> [TASK DIRECTIONS] Where does the word "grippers" occur in the data below? Copy each line that holds it.

> [GIVEN DATA]
______
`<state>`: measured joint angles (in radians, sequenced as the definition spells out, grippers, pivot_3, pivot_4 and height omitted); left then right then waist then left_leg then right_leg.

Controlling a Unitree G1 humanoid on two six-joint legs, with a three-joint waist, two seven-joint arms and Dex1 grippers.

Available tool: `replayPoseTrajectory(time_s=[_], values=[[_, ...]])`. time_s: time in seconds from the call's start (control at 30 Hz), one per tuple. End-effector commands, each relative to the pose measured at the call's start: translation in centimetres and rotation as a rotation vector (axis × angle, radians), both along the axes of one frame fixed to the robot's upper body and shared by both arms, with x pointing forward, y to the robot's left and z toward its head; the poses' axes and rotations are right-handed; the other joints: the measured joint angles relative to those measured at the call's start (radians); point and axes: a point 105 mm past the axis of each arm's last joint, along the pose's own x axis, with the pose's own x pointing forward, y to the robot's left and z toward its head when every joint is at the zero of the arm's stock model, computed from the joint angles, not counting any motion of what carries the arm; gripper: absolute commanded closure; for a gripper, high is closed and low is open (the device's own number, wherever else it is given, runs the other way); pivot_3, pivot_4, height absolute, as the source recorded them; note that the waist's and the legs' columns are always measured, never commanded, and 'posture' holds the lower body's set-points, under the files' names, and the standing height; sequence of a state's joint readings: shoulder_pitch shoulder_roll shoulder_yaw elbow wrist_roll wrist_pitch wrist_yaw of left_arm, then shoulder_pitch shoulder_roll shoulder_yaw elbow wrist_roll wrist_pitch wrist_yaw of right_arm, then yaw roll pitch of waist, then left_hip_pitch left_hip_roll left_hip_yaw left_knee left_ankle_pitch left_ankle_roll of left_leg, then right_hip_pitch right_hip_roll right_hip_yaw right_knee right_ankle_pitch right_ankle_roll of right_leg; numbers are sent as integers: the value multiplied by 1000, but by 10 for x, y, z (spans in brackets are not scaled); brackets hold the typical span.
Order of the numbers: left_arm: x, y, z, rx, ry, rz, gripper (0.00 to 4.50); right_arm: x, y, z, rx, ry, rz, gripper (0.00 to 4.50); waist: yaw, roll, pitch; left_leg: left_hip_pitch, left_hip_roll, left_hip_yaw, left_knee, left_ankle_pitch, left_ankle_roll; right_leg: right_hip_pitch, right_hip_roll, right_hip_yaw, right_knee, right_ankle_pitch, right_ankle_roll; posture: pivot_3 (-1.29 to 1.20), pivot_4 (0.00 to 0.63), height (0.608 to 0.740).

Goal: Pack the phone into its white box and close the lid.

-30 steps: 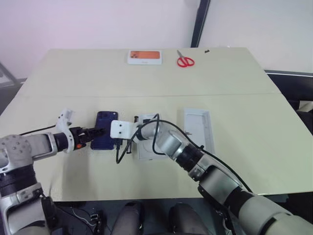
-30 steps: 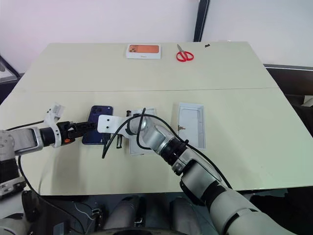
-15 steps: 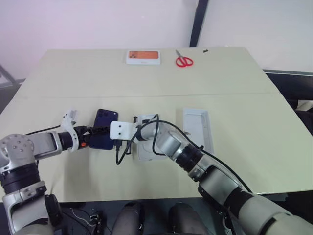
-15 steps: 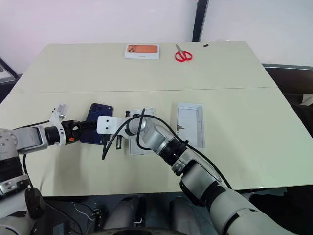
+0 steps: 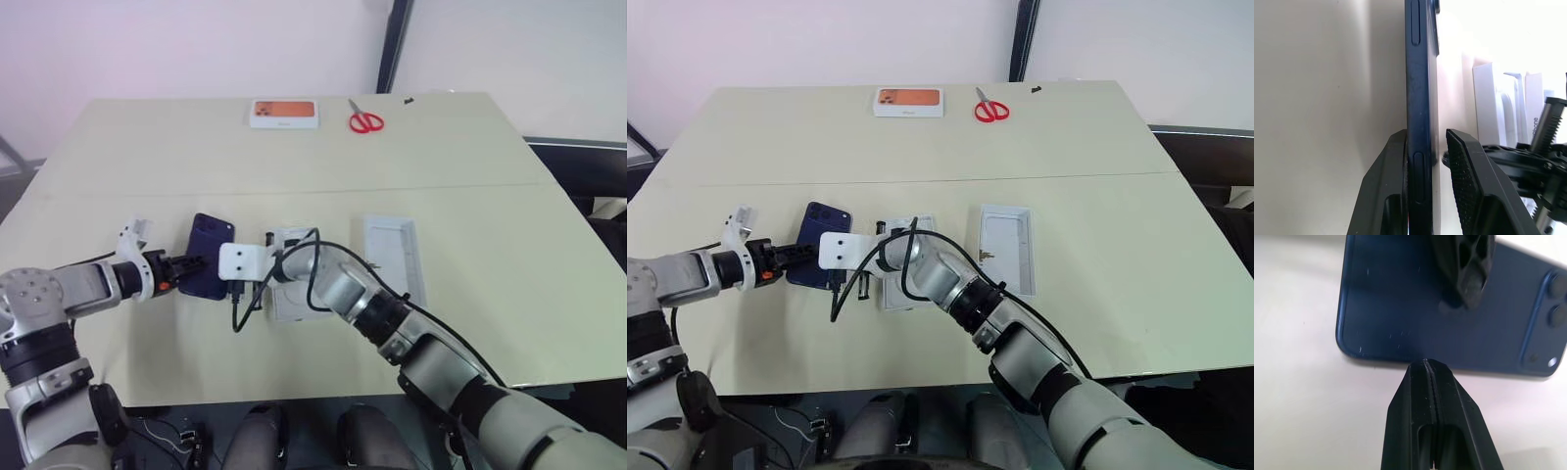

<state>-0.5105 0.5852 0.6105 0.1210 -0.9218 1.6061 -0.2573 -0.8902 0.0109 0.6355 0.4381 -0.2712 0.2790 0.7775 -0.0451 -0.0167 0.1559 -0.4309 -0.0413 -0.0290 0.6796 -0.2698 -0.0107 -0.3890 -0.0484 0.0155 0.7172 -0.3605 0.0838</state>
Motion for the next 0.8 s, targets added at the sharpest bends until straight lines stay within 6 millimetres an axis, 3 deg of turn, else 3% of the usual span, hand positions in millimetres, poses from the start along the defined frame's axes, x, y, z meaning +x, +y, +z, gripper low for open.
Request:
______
> [PROBLEM SOLUTION]
`<state>`: measured joint angles (in radians, sequenced as the definition spells out, grippers, pivot_3, pivot_4 and height omitted); left then right then waist then left_leg then right_leg.
Controlling a Unitree G1 humanoid on two six-joint legs, with a three-joint waist, two seven-joint arms and Dex1 grippers.

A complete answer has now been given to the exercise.